What the exercise asks |
Restrict the output to the lines below starting at the one that contains "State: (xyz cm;" and ending at the one that contains "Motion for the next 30", and restate them word for word, both ends included.

(Items from a data source)
========================
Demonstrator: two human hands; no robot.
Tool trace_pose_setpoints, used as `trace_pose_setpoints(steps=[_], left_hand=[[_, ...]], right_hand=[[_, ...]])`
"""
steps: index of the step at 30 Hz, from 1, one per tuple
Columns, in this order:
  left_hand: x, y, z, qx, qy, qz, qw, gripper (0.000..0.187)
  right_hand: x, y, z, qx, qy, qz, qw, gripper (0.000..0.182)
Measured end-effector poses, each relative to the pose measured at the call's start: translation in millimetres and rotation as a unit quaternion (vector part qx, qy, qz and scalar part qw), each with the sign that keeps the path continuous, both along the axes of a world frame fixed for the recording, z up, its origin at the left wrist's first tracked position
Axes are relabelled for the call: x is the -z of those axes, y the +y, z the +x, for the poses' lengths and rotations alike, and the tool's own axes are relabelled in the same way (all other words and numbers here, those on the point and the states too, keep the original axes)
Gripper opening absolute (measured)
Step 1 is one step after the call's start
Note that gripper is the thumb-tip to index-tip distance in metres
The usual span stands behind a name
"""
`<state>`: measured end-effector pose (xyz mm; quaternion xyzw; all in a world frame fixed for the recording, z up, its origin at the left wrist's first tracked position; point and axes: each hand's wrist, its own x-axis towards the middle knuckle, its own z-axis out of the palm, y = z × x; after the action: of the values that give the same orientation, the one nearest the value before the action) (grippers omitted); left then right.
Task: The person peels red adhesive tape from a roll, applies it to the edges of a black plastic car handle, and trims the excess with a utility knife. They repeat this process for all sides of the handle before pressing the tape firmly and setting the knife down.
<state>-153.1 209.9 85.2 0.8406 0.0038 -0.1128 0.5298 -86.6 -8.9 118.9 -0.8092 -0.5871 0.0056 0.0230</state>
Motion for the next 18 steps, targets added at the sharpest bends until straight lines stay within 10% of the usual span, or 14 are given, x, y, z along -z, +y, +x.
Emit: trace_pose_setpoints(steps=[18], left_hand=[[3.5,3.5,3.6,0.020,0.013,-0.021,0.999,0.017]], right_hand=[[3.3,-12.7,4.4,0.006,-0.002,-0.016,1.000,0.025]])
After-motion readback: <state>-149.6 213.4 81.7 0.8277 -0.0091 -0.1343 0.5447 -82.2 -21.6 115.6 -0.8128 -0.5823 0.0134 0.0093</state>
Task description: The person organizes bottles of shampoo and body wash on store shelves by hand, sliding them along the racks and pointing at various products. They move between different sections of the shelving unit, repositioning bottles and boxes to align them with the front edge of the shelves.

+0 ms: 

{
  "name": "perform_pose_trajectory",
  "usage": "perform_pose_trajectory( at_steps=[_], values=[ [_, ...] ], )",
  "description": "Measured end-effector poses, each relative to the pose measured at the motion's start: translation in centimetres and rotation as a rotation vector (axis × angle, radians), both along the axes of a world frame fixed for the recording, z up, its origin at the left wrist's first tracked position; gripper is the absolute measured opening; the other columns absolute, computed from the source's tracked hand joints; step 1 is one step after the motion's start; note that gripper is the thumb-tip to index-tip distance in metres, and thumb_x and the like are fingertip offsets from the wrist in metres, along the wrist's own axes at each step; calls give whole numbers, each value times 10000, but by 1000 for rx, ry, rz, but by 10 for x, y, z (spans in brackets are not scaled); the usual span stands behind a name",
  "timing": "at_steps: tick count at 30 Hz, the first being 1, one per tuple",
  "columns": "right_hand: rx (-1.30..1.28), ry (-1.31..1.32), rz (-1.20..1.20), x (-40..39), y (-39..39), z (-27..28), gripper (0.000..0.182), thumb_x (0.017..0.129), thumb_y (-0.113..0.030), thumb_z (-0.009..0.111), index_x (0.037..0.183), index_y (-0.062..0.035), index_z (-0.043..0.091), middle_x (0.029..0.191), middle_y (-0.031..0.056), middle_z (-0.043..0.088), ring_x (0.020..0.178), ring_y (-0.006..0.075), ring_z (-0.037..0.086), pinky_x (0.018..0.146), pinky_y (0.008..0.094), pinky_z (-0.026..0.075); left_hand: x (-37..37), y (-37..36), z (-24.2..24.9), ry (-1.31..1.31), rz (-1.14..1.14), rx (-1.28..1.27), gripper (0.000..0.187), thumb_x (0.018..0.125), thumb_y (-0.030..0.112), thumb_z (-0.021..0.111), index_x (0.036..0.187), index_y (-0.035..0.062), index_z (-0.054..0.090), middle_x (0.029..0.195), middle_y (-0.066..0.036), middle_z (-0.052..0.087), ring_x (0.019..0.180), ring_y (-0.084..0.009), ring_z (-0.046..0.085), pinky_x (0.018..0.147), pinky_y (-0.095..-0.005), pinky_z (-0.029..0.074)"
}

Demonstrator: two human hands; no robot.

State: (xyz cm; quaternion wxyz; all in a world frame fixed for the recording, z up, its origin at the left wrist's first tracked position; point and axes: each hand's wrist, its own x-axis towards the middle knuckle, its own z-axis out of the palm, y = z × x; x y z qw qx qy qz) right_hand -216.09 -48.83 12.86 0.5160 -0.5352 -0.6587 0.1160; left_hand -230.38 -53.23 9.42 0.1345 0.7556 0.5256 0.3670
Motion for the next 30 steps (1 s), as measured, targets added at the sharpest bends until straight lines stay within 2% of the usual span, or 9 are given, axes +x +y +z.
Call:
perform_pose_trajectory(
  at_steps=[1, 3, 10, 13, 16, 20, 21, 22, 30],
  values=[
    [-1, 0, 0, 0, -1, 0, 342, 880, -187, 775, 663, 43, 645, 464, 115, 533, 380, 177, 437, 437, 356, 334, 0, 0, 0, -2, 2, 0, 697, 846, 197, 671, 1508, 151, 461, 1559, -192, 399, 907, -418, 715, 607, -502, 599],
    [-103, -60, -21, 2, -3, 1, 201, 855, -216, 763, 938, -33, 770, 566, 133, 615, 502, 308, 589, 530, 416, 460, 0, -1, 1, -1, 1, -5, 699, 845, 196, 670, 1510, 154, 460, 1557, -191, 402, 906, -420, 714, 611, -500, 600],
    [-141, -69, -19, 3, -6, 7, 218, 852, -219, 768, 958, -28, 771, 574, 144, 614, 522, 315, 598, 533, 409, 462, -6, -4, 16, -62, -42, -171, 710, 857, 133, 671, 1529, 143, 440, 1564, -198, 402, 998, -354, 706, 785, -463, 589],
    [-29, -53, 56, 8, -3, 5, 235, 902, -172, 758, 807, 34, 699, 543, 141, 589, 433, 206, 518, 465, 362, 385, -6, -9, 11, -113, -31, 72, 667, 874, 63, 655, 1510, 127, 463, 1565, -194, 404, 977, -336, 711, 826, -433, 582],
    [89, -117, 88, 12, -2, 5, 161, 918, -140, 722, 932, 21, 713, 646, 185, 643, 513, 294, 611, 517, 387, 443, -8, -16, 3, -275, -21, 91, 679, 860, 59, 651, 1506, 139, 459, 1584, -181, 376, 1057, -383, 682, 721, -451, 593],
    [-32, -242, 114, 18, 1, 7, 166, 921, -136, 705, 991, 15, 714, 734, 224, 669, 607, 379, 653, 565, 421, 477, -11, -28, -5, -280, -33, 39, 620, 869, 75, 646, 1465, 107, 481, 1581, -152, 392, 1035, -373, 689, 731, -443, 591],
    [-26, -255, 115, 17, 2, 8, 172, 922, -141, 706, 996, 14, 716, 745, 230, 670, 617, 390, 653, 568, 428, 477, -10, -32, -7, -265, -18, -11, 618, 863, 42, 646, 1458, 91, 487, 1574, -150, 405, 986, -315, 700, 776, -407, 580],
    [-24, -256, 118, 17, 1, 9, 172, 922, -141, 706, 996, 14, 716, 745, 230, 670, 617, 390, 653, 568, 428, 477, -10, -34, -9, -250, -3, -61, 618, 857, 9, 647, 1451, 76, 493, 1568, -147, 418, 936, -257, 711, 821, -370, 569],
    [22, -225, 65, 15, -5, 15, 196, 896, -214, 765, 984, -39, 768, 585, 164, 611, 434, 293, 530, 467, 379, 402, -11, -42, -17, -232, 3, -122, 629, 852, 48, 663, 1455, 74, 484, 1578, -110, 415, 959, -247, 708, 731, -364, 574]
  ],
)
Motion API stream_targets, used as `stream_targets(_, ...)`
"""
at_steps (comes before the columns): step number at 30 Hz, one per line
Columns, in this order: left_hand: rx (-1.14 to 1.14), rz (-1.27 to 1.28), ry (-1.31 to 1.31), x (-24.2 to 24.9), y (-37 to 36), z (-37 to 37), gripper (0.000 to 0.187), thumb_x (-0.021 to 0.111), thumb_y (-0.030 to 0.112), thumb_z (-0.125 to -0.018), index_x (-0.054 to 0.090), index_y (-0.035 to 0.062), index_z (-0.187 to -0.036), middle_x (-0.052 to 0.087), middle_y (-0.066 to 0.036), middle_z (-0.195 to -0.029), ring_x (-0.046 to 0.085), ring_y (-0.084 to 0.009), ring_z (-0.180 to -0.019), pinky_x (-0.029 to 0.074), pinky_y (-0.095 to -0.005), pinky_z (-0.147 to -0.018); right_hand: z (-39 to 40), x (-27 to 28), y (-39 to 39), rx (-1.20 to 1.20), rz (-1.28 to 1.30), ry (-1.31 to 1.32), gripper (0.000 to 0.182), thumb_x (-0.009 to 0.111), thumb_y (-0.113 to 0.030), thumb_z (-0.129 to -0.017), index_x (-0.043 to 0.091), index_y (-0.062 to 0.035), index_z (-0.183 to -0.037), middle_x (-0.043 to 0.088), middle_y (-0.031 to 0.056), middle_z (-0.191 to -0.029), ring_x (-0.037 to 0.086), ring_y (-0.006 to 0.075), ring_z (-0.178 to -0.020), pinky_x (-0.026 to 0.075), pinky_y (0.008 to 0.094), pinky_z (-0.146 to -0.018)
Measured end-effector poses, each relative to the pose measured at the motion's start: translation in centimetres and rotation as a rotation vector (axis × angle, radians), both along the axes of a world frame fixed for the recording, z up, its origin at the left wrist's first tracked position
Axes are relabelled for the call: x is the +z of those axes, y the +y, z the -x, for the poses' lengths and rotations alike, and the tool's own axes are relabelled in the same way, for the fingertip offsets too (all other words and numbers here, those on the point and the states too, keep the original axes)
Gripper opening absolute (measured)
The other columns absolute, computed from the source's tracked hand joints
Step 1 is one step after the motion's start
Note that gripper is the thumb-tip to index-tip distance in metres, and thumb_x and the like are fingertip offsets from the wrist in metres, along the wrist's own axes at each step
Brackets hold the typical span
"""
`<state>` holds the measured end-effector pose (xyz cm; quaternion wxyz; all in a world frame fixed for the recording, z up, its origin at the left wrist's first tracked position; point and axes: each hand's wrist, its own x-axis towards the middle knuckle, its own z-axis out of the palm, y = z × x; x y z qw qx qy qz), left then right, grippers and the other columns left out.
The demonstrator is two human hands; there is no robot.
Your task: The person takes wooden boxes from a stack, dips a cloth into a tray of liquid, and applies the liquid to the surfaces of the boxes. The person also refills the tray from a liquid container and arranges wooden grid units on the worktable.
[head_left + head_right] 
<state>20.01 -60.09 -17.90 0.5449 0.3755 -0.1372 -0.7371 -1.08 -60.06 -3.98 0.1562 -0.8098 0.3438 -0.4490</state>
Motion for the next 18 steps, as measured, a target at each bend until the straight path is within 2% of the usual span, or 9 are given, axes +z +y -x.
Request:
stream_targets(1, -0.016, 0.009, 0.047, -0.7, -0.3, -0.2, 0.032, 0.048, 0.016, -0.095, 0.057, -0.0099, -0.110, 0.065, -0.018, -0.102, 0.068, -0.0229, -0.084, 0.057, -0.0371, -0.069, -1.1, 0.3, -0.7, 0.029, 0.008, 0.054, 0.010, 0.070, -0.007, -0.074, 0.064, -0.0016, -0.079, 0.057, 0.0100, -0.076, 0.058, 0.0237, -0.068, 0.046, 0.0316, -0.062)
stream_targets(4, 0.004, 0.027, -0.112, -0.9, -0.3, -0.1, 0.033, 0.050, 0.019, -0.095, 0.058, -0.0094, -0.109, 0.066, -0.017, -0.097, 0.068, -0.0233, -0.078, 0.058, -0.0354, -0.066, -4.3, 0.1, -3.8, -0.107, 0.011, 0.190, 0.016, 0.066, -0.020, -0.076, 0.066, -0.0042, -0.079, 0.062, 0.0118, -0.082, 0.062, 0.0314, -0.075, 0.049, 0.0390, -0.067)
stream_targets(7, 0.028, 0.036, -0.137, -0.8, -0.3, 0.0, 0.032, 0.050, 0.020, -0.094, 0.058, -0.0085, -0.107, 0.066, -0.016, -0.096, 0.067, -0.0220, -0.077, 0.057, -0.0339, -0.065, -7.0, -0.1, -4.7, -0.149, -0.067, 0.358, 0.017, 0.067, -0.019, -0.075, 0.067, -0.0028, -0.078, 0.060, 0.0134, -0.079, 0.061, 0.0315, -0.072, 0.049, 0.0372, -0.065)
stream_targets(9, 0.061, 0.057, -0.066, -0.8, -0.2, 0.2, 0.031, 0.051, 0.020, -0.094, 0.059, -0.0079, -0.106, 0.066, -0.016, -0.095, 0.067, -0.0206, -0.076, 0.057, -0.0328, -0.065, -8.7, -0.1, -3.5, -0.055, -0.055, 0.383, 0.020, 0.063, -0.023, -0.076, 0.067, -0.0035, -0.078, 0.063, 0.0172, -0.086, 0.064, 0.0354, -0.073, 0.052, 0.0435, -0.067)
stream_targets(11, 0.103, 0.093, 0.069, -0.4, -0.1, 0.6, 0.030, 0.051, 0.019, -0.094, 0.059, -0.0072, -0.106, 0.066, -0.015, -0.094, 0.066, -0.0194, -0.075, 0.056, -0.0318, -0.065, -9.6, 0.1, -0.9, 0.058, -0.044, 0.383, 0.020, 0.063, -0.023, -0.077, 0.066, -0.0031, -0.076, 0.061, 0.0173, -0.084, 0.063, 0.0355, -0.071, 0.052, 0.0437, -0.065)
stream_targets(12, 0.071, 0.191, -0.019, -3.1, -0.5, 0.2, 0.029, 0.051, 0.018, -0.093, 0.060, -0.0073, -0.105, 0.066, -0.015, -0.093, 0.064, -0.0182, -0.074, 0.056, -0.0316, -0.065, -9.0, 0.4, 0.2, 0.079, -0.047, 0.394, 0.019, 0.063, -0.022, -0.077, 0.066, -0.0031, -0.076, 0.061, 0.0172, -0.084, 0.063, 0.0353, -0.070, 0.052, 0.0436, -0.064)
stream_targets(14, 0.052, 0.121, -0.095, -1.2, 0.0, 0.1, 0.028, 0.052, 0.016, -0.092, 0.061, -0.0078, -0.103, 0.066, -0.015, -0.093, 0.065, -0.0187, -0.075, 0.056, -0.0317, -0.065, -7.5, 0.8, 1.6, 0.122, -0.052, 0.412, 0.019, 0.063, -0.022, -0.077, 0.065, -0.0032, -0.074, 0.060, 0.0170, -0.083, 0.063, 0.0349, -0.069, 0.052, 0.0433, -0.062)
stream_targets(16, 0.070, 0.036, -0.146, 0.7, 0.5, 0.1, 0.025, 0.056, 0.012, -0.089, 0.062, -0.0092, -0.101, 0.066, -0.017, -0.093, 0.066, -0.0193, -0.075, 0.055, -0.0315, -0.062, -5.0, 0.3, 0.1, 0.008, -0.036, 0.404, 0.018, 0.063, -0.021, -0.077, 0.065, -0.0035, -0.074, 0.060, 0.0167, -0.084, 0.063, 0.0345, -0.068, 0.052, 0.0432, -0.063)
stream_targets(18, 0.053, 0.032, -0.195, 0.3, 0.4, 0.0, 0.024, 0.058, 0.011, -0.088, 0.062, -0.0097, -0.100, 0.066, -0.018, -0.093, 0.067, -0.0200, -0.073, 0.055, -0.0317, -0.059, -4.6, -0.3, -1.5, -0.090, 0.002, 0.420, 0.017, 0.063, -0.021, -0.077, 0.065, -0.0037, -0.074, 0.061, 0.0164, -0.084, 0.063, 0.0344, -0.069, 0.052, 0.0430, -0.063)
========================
Solution to this exercise |
State: (xyz cm; quaternion wxyz; all in a world frame fixed for the recording, z up, its origin at the left wrist's first tracked position; point and axes: each hand's wrist, its own x-axis towards the middle knuckle, its own z-axis out of the palm, y = z × x; x y z qw qx qy qz) right_hand -216.09 -48.83 12.86 0.5160 -0.5352 -0.6587 0.1160; left_hand -230.38 -53.23 9.42 0.1345 0.7556 0.5256 0.3670
Motion for the next 30 steps (1 s), as measured, targets added at the sharpest bends until straight lines stay within 2% of the usual span, or 9 are given, axes +x +y +z.

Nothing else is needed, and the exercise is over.